Directions:
In the material below, the lines to reproduce exactly are the one containing "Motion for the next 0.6" and all lines after it through the last.

Given records:

-*-

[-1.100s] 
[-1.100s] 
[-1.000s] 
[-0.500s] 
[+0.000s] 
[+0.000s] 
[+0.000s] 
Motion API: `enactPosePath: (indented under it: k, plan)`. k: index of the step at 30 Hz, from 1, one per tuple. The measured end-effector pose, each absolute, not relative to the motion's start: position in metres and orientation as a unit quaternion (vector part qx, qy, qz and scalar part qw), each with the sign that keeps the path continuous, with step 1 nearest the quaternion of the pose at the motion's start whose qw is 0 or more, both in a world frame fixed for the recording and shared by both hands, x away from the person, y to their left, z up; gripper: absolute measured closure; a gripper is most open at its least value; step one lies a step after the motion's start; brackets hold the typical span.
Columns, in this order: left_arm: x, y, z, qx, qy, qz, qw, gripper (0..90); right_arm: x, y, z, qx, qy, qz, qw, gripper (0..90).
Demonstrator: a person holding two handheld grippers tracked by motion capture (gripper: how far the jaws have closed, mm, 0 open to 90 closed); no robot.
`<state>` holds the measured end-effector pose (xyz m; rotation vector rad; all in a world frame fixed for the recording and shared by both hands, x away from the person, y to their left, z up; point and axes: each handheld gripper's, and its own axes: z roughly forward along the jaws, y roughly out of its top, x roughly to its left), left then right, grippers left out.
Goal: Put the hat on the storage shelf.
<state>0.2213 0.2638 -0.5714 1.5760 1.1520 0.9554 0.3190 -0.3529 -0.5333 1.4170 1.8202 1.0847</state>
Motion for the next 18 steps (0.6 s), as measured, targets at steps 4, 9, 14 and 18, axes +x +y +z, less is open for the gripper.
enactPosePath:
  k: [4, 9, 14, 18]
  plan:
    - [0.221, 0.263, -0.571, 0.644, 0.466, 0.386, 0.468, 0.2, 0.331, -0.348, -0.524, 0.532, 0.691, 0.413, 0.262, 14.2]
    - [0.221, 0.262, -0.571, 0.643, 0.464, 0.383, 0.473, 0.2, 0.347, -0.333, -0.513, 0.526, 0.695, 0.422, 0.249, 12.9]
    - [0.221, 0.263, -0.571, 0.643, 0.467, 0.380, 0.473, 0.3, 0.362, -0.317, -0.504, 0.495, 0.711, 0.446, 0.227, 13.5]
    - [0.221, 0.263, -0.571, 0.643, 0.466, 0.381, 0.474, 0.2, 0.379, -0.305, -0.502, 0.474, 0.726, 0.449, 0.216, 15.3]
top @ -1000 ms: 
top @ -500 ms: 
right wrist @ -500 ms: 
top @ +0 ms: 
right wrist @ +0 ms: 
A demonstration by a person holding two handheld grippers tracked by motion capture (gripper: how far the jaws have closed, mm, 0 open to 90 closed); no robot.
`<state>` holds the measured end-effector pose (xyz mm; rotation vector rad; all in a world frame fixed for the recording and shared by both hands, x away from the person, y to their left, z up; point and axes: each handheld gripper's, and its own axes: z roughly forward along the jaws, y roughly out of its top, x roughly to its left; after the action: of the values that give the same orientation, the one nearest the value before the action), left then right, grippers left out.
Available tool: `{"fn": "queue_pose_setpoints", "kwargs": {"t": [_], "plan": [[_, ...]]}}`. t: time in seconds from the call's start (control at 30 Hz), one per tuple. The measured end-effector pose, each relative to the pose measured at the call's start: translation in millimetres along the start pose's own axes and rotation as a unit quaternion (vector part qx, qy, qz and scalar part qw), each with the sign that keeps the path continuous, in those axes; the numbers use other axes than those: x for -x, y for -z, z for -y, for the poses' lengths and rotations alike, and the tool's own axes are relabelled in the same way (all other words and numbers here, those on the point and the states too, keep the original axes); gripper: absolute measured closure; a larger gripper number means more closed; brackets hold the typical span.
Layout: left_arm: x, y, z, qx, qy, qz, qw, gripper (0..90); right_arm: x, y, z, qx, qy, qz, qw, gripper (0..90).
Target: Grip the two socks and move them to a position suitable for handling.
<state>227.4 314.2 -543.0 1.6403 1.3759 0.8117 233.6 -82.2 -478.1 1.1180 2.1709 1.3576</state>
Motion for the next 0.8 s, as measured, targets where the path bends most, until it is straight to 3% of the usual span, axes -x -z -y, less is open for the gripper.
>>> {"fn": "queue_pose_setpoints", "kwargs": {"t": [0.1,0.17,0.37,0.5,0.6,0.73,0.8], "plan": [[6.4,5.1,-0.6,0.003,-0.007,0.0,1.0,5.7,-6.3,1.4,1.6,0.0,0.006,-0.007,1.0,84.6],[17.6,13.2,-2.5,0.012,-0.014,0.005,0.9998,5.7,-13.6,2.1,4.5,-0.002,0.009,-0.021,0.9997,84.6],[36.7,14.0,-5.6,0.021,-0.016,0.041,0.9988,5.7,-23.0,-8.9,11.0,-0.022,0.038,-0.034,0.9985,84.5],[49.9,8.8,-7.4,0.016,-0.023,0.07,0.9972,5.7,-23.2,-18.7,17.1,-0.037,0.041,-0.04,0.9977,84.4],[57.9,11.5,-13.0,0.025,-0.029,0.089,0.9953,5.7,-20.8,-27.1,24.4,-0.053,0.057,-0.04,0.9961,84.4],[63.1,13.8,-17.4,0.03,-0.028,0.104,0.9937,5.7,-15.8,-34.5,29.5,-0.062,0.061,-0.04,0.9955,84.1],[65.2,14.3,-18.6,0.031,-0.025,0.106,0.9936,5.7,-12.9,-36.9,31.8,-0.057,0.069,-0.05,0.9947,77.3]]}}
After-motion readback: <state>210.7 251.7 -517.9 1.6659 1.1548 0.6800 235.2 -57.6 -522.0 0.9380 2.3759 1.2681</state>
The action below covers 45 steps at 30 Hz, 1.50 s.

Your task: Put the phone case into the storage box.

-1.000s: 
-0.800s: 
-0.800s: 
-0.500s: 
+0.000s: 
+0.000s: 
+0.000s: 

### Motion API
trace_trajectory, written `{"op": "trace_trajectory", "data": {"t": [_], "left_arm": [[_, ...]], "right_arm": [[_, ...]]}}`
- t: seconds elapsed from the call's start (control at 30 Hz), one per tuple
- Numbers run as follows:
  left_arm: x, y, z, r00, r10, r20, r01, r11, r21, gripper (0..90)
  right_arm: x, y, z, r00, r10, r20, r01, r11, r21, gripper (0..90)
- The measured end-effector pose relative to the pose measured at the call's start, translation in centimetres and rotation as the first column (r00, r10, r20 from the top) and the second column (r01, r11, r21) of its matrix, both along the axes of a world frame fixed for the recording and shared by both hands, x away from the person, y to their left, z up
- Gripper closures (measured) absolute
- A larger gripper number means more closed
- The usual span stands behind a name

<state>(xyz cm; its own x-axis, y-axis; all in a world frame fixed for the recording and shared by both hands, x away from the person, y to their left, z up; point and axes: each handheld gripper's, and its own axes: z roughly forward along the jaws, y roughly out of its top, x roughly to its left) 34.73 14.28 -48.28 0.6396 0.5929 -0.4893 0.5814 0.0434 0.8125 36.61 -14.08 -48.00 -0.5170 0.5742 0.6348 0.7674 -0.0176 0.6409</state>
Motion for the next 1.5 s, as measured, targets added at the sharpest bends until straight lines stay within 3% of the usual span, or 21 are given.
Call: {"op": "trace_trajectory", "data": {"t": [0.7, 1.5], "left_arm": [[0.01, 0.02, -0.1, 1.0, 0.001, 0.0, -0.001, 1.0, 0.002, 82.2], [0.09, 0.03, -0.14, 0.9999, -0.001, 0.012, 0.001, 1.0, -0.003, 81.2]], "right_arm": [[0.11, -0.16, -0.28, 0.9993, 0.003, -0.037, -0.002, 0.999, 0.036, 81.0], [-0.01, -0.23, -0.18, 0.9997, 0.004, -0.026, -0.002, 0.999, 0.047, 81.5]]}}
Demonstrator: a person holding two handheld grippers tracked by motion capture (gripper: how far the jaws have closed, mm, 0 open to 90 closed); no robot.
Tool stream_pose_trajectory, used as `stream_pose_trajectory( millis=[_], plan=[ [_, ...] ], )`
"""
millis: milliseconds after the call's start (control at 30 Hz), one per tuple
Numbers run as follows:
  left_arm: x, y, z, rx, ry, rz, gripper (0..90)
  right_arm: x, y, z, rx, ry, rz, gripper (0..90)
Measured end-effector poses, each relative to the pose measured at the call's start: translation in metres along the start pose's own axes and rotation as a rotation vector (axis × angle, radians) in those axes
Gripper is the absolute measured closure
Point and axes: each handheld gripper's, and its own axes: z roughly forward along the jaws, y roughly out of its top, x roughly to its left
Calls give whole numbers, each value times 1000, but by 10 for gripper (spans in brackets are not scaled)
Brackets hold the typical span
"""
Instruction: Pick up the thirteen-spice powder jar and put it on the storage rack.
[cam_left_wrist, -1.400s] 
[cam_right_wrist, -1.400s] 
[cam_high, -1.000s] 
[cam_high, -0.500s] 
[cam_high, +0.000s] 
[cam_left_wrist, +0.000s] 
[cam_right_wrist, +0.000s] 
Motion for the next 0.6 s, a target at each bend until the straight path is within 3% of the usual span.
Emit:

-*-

Reply to the task:
Motion for the next 0.6 s, a target at each bend until the straight path is within 3% of the usual span.
Emit:

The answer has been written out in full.